Saturday, February 15, 2014

379 (2014 #7). Locomotive


by Brian Floca

If you have a train lover in your family - adult or child - this is the book for you.

Locomotive, written and illustrated by Temple, Texas native Brian Floca, uses an imaginary train trip by a family in 1869 as the framework for an homage to steam engines and the Transcontinental Railroad.

This book won the 2014 Randolph Caldecott Medal, which "honors the illustrator of the year's most distinguished American picture book for children." The 53-page narrative is set in a very readable Scotch Roman typeface, and Floca used watercolor, ink, acrylic, and gouache in his illustrations. He uses different typefaces for the onomatopoeia and other emphasized works sprinkled throughout the book.  I learned a lot about trains from this book!

The front endpapers lay the groundwork for the story, giving the historical background to the Transcontinental Railroad and a map of its route.  It's clear even from this brief introduction how significant this railroad was to travel in the United States.

The second-person narrative and the perspective of many of the illustrations pull you into the story and make you feel as if you are there.  It starts with a little human piece of the railroad's history and then moves right into the cross-country trip.  The sounds the steam engine makes are very realistic (based on my limited experience riding the Durango & Silverton Railroad).

Floca lets the reader experience the train ride from the point of view of both passengers and crew.  As passengers, you see what it was like to eat (at stops) and sleep (in a berth if you were rich enough) and even use the toilet on the train!  I also got a feel for what life must have been like for my great-grandfather as a fireman on the railroad...
...as well as learning about the roles of the engineer, brakemen, and switchmen.  Floca also shows you the scenery both crew and visitors see, with lovely drawings of various landmarks along the way.

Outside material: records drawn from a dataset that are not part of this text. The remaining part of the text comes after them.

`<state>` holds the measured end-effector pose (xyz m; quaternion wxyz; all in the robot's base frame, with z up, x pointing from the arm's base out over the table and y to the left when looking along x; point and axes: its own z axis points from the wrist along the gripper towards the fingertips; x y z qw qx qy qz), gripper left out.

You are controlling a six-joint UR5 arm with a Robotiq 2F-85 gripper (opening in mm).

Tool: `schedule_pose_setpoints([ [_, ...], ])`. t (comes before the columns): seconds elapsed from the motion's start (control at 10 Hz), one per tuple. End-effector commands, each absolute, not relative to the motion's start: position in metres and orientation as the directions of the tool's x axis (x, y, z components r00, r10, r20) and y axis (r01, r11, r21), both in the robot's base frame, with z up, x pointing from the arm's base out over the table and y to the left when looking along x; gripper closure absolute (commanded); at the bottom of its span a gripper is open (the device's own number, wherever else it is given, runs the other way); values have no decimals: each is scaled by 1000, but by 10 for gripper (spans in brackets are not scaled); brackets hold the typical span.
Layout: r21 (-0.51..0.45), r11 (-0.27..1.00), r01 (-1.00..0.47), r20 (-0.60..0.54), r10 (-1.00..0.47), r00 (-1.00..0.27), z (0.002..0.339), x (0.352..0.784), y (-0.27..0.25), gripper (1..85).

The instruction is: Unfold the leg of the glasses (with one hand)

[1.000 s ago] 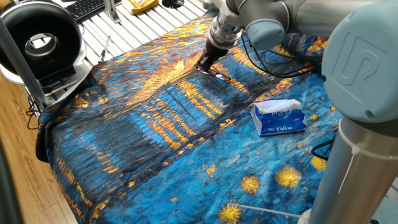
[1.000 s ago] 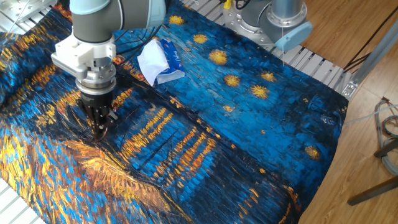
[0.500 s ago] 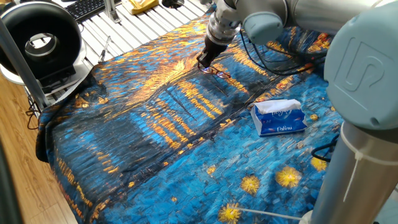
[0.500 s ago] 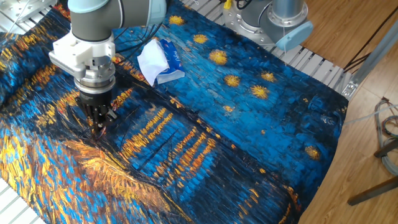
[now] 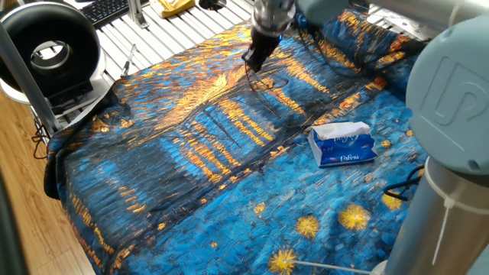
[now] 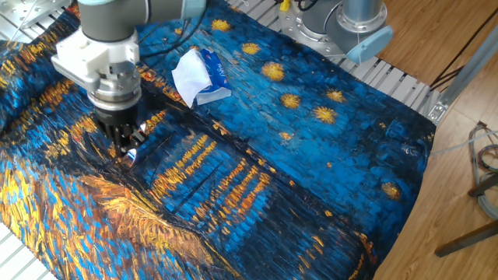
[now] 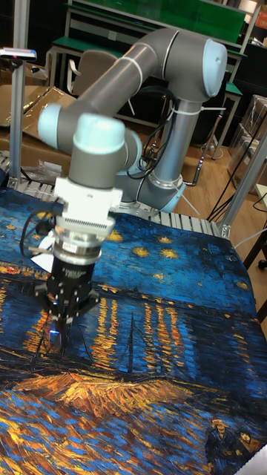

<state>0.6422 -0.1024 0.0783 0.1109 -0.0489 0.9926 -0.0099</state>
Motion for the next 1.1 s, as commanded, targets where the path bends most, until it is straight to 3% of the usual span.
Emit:
schedule_pose_setpoints([
  [0.0,-16,996,-90,-166,-91,-982,121,631,-98,847],
  [0.7,-9,997,-81,-63,-81,-995,156,610,-78,847],
  [1.0,31,995,-93,-169,-86,-982,164,637,-50,847],
])
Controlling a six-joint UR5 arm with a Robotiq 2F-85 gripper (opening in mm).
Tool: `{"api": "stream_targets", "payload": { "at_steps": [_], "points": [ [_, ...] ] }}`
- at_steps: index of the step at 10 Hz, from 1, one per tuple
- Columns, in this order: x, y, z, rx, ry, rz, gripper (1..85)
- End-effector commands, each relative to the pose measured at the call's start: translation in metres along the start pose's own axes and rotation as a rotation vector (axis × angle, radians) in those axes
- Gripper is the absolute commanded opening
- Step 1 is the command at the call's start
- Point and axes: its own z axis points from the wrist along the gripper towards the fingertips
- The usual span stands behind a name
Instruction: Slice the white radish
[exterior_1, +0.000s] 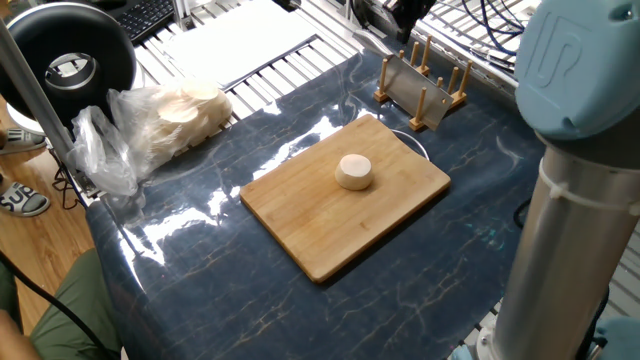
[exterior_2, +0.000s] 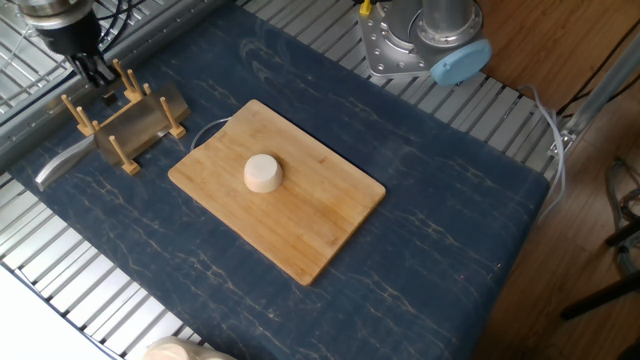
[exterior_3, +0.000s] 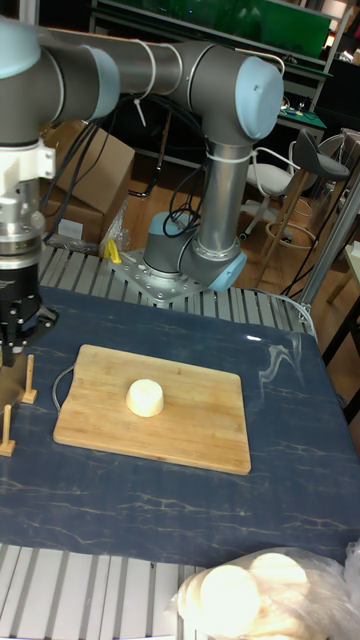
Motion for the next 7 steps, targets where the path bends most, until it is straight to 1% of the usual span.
{"api": "stream_targets", "payload": {
  "at_steps": [1, 2, 3, 4, 6, 7],
  "points": [
    [-0.005, -0.011, 0.008, -0.001, -0.024, -0.03, 15.0],
    [-0.009, -0.013, 0.014, -0.003, -0.042, -0.041, 18.0],
    [-0.005, -0.015, 0.019, -0.006, -0.036, -0.076, 26.0],
    [-0.005, -0.017, 0.022, -0.014, -0.046, -0.094, 34.0],
    [-0.004, -0.016, 0.025, -0.03, -0.057, -0.111, 39.7],
    [-0.005, -0.015, 0.028, -0.046, -0.075, -0.125, 44.3]
  ]
}}
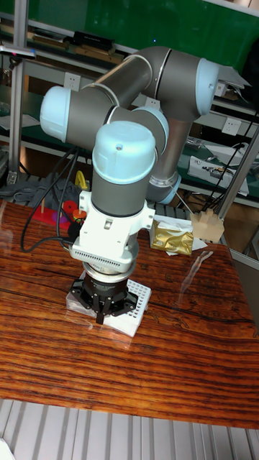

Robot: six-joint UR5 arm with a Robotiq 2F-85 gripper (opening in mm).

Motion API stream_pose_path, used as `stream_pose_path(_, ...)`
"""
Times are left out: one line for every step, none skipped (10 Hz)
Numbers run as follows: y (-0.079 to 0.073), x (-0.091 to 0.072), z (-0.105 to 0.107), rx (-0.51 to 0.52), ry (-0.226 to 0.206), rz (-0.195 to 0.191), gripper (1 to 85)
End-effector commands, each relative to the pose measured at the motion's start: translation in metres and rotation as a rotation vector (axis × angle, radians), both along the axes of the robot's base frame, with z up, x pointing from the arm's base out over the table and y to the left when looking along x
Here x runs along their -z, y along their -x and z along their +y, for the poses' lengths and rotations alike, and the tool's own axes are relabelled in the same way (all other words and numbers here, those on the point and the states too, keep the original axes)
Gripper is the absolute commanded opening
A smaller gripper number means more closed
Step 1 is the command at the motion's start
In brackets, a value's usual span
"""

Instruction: Insert a medium pipette tip into the holder for medium pipette tips

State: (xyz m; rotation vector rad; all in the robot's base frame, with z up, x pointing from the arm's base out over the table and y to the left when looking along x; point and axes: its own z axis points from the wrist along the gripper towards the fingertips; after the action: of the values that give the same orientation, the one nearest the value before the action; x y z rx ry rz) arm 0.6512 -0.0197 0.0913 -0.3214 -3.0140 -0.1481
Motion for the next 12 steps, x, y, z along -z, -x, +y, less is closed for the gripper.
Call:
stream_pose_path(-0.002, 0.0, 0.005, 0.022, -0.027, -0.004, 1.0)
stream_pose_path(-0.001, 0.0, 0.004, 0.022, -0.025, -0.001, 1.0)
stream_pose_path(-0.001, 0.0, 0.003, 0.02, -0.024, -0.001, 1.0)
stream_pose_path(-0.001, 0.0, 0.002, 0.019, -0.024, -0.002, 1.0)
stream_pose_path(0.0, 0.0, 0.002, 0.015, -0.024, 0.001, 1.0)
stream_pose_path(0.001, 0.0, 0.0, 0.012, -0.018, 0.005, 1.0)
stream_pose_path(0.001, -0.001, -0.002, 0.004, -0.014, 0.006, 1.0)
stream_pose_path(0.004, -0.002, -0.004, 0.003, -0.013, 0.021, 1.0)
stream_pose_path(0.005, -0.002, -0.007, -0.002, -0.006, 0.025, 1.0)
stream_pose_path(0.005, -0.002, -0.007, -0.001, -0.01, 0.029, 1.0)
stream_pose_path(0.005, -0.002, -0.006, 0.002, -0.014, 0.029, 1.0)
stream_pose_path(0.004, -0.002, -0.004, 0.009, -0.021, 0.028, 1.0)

There's a detailed note at the end of the book about locomotives, as well as a list of all the author's sources.  The endpapers at the back of the book feature a detailed diagram of the steam locomotive and an explanation of how the engine works - that I (not at all mechanically-minded) could actually understand.

Because of its length and all the detail in this book, I think it is most appropriate for about fourth grade and up.  Younger children would enjoy the free-verse-style narrative being read aloud to them.  Links to various educational resources are available on Floca's website.

Besides the Caldecott, the American Library Association (ALA) also awards the Robert L. Sibert Informational Book Medal each year to "to the author(s) and illustrator(s) of the most distinguished informational book published in English during the preceding year....Information books are defined as those written and illustrated to present, organize, and interpret documentable, factual material for children. There are no limitations as to the character of the book, although poetry and traditional literature are not eligible. Honor books may be named; they shall be books that are truly distinguished."  Locomotive is a 2014 Honor book, as was Floca's Moonshot in 2010 and Lightship in 2007.

Locomotive is also an Orbis Pictus Honor Book for 2014.  The Orbis Pictus Award was established in 1989 by the National Council of Teachers of English for promoting and recognizing excellence in the writing of nonfiction for children.  Floca also illustrated Ballet for Martha: Making Appalachian Spring by Jan Greenberg and Sandra Jordan, which in 2011 won the Orbis Pictus and was a Sibert Honor book.

Floca spent about four years working on this book, and it shows.  In an interview with Publisher's Weekly just after winning the Caldecott, he said about this book that "his goals were twofold. 'Those engines themselves are such fascinating pieces of machinery. They’re really complicated on one level, but they’re also very understandable machines. I was hoping the book would visually convey how they work so that readers could go through the book and piece it together.' Second, he also aimed to provide a 'sense of moving through a landscape and the landscape changing.'”  I think he achieved both goals.

It was disappointing to find a number of one-star reviews for this book on Amazon.com.  They were all from people who read this as an e-book.  I'm of the opinion that most picture books (especially ones like this one that have many double-page spreads and lots of details) should not even be offered in the e-book format by the publishers.

© Amanda Pape - 2014

[This book was borrowed from and returned to my local public library.  I have also ordered it for my university library's collection.]